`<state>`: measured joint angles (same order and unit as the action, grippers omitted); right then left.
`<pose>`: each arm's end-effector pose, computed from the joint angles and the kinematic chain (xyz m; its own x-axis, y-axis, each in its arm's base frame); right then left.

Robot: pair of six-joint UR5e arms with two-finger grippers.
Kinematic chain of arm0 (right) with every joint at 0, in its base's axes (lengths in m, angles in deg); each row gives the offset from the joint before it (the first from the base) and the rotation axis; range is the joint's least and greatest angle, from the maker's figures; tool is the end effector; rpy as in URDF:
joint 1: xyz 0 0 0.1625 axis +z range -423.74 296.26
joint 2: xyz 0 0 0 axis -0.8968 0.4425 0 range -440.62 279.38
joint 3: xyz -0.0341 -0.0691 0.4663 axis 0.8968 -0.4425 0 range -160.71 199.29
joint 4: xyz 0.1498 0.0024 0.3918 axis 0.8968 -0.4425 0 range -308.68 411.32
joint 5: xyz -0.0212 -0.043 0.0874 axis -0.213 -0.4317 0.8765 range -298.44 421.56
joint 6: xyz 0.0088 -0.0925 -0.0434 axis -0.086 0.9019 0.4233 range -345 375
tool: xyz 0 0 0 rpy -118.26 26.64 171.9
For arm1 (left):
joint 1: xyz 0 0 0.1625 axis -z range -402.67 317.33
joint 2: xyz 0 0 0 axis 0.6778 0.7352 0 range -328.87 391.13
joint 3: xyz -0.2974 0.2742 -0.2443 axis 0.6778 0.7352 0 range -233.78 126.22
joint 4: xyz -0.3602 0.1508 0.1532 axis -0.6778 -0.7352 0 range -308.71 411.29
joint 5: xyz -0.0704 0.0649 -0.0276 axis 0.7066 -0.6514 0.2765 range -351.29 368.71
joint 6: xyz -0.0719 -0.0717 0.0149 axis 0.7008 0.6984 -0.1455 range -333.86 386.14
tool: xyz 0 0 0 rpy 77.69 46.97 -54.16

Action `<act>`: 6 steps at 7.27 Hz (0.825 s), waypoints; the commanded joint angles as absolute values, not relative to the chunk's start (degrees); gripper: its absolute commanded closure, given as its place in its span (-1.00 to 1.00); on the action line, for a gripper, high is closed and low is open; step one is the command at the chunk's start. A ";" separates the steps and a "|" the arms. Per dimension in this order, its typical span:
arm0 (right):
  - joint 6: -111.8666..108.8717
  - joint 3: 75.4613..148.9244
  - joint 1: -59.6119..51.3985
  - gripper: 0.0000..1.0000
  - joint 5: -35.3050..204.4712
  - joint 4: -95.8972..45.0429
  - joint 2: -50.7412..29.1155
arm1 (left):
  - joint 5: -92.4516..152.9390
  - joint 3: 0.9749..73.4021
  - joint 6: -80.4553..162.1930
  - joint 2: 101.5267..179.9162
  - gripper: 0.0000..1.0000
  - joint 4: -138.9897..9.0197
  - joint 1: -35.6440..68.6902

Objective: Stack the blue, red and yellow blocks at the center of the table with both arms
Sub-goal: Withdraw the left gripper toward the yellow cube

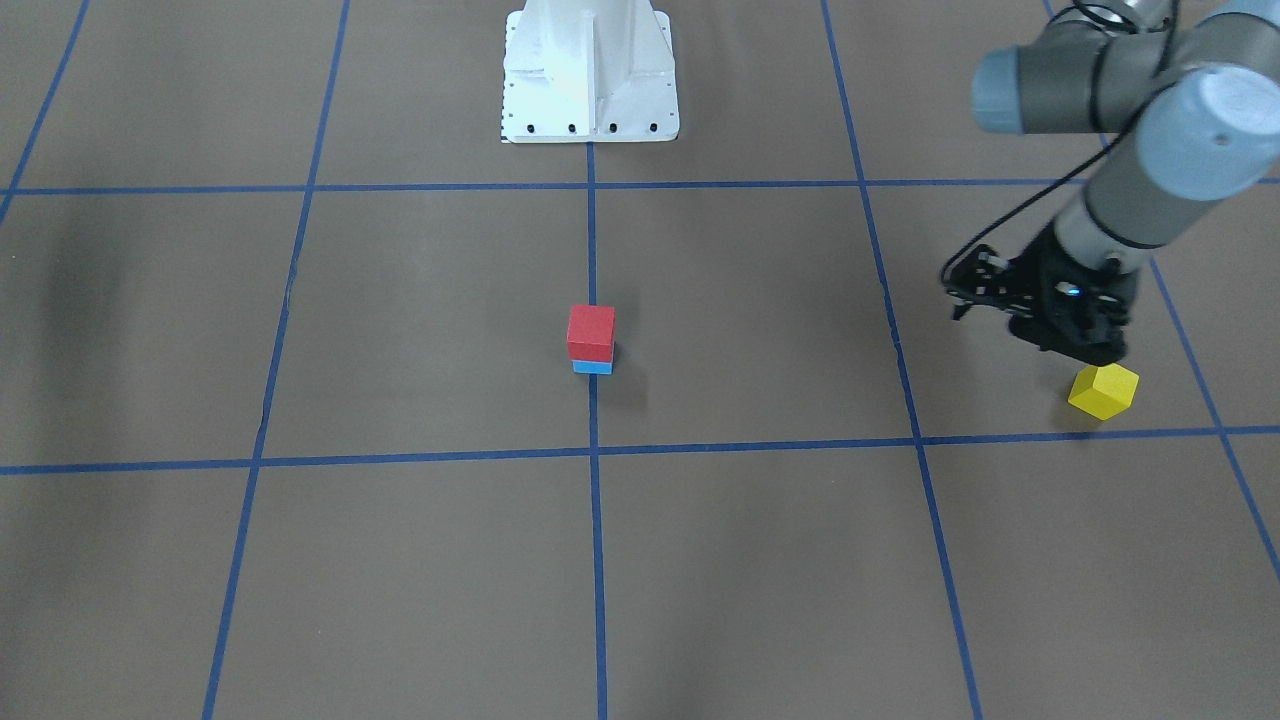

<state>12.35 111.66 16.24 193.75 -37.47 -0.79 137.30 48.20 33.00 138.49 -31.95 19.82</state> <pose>-0.0387 -0.5889 0.5915 0.7089 -0.2416 0.6627 0.1363 0.9687 0.2074 0.2206 -0.5735 0.4544 0.6294 0.4715 -0.6177 -0.3537 0.8816 0.3126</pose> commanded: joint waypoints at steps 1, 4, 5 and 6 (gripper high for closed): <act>12.37 111.66 16.16 -0.99 193.75 -37.45 -0.73 | 142.02 40.22 13.37 132.74 -0.98 -35.42 28.58; 12.19 111.66 16.15 -1.00 193.75 -37.45 -0.90 | 142.31 27.19 26.58 131.67 -0.98 -58.67 27.82; 12.19 111.57 16.15 -0.99 193.75 -37.45 -0.99 | 142.22 24.12 30.75 131.33 -0.98 -65.97 25.99; 12.19 111.66 16.15 -0.99 193.75 -37.45 -0.90 | 141.69 22.44 36.63 131.41 -0.98 -70.74 22.75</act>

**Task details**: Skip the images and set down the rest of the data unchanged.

**Output for this exercise**:
`<state>`: measured joint angles (same order and unit as the action, grippers omitted); right then left.
`<pose>`: each arm's end-effector pose, computed from the joint angles and the kinematic chain (xyz m; its own x-axis, y-axis, each in its arm's base frame); right then left.

Robot: pair of six-joint UR5e arms with two-finger grippers.
Kinematic chain of arm0 (right) with every joint at 0, in its base's axes (lengths in m, angles in deg); each row gives the offset from the joint before it (the first from the base) and the rotation axis; range is the joint's least and greatest angle, from the maker's figures; tool is the end effector; rpy as in URDF:
joint 1: xyz 0 0 0.1625 axis +z range -423.74 296.26
joint 2: xyz 0 0 0 axis -0.8968 0.4425 0 range -440.62 279.38
joint 3: xyz -0.0341 -0.0691 0.4663 axis 0.8968 -0.4425 0 range -160.71 199.29
joint 4: xyz 0.1498 0.0024 0.3918 axis 0.8968 -0.4425 0 range -308.68 411.32
joint 5: xyz -0.0212 -0.043 0.0874 axis -0.213 -0.4317 0.8765 range -298.44 421.56
joint 6: xyz 0.0088 -0.0925 -0.0434 axis -0.086 0.9019 0.4233 range -345 375
tool: xyz 0 0 0 rpy -118.26 26.64 171.9
For arm1 (left):
joint 1: xyz 0 0 0.1625 axis -z range -402.67 317.33
joint 2: xyz 0 0 0 axis 0.6778 0.7352 0 range -328.87 391.13
joint 3: xyz -0.2974 0.2742 -0.2443 axis 0.6778 0.7352 0 range -233.78 126.22
joint 4: xyz -0.3602 0.1508 0.1532 axis -0.6778 -0.7352 0 range -308.71 411.29
joint 5: xyz -0.0704 0.0649 -0.0276 axis 0.7066 -0.6514 0.2765 range -351.29 368.71
joint 6: xyz -0.0719 -0.0717 0.0149 axis 0.7008 0.6984 -0.1455 range -333.86 386.14
tool: xyz 0 0 0 rpy 77.69 46.97 -54.16

Action `<act>`: 6 steps at 7.27 Hz (0.825 s), waypoints; the commanded joint angles as absolute values, not relative to the chunk's start (degrees); gripper: its absolute commanded closure, given as its place in its span (-1.00 to 1.00); on the action line, for a gripper, high is closed and low is open; step one is the command at the chunk's start. A ";" separates the steps and a "|" the arms. Per dimension in this order, its typical span:
arm0 (right):
  - joint 6: -111.8666..108.8717
  - joint 3: 75.4613..148.9244
  - joint 1: -59.6119..51.3985
  - gripper: 0.0000..1.0000
  - joint 5: -35.3050..204.4712
  - joint 4: -95.8972..45.0429
  - joint 2: -50.7412..29.1155
arm1 (left):
  - joint 5: -92.4516..152.9390
  - joint 3: 0.9749..73.4021
  - joint 6: -80.4553..162.1930
  - joint 2: 101.5267..179.9162
  - gripper: 0.0000..1.0000
  - joint 4: -138.9897..9.0197
  - joint 1: -35.6440..68.6902

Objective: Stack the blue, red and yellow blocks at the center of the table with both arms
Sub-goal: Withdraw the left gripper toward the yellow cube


<state>12.35 111.66 16.24 193.75 -37.47 -0.79 137.30 48.20 33.00 138.49 -31.95 19.82</state> <pose>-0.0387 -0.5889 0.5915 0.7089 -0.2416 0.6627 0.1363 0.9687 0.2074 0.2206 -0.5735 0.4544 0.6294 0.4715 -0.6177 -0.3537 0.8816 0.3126</pose> commanded: joint waypoints at steps 1, 4, 5 and 6 (gripper high for closed): <act>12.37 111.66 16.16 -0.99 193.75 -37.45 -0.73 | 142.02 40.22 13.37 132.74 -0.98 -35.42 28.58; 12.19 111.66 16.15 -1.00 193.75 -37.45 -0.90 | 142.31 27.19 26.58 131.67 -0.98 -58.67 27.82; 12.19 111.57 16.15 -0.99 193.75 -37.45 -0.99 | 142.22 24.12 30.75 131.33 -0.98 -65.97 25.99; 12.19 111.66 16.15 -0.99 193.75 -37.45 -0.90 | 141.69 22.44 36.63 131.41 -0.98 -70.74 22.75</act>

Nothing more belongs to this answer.